> [Activity]:
An exact copy of the entries, with every picture omitted, is what is needed here.
--- Input records ---
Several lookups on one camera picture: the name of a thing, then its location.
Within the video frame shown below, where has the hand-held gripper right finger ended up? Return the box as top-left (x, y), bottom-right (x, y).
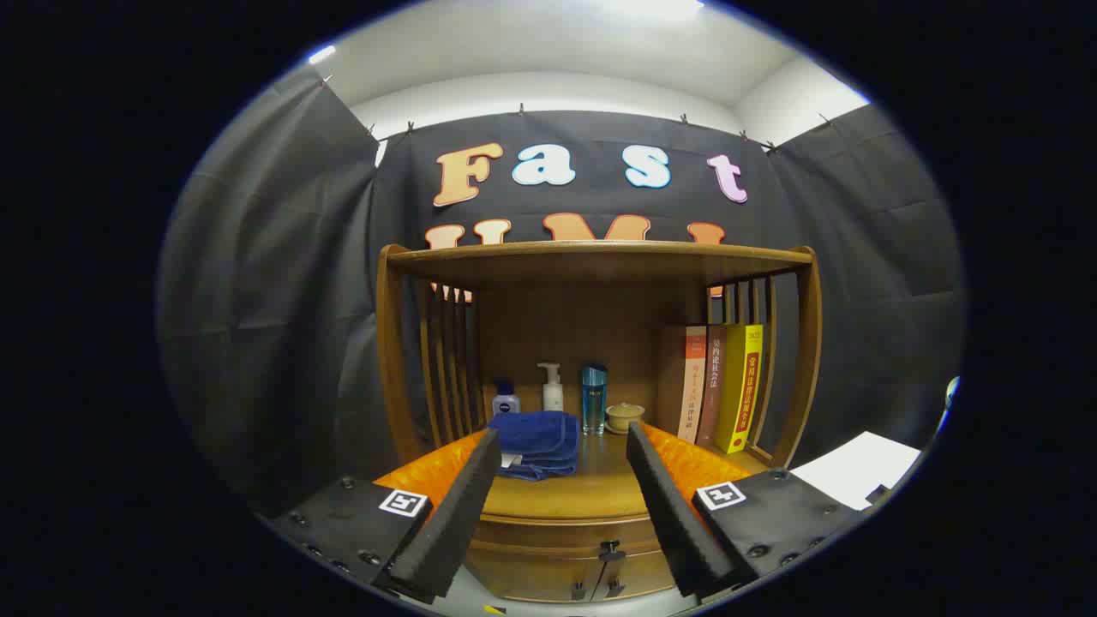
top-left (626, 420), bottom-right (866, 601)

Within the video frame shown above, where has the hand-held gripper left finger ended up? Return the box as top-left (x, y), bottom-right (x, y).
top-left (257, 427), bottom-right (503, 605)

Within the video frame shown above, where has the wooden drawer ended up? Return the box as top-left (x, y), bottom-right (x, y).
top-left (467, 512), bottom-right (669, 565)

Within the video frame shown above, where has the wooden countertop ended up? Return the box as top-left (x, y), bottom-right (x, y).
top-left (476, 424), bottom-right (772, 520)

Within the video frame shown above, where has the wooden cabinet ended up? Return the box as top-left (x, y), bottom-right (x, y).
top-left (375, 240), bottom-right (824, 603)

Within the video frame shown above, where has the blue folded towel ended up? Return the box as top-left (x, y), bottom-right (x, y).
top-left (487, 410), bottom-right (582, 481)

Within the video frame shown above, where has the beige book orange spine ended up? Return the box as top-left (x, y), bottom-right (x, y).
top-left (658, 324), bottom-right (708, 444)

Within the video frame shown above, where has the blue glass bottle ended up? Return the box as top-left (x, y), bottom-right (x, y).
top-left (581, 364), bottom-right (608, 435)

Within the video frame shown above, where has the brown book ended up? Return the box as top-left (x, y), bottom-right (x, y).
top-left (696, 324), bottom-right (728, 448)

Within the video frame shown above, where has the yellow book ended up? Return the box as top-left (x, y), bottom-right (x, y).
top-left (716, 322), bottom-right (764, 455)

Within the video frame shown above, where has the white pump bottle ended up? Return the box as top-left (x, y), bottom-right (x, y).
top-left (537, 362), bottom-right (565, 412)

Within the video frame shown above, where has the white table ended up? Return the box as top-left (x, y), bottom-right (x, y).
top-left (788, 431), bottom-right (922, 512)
---
> [Answer area]:
Several lookups on one camera picture: the name of a thing, then its location.
Within the video frame shown below, where has the hand-held gripper right finger ended up? Return the box as top-left (x, y), bottom-right (x, y).
top-left (626, 420), bottom-right (866, 601)

Within the video frame shown above, where has the hand-held gripper left finger ended up? Return the box as top-left (x, y), bottom-right (x, y).
top-left (257, 427), bottom-right (503, 605)

Within the video frame shown above, where has the wooden drawer ended up? Return the box as top-left (x, y), bottom-right (x, y).
top-left (467, 512), bottom-right (669, 565)

Within the video frame shown above, where has the wooden countertop ended up? Return the box as top-left (x, y), bottom-right (x, y).
top-left (476, 424), bottom-right (772, 520)

Within the video frame shown above, where has the wooden cabinet ended up? Return the box as top-left (x, y), bottom-right (x, y).
top-left (375, 240), bottom-right (824, 603)

Within the video frame shown above, where has the blue folded towel ended up? Return the box as top-left (x, y), bottom-right (x, y).
top-left (487, 410), bottom-right (582, 481)

Within the video frame shown above, where has the beige book orange spine ended up? Return the box as top-left (x, y), bottom-right (x, y).
top-left (658, 324), bottom-right (708, 444)

Within the video frame shown above, where has the blue glass bottle ended up? Return the box as top-left (x, y), bottom-right (x, y).
top-left (581, 364), bottom-right (608, 435)

Within the video frame shown above, where has the brown book ended up? Return the box as top-left (x, y), bottom-right (x, y).
top-left (696, 324), bottom-right (728, 448)

Within the video frame shown above, where has the yellow book ended up? Return the box as top-left (x, y), bottom-right (x, y).
top-left (716, 322), bottom-right (764, 455)

Within the video frame shown above, where has the white pump bottle ended up? Return the box as top-left (x, y), bottom-right (x, y).
top-left (537, 362), bottom-right (565, 412)

Within the video frame shown above, where has the white table ended up? Return the box as top-left (x, y), bottom-right (x, y).
top-left (788, 431), bottom-right (922, 512)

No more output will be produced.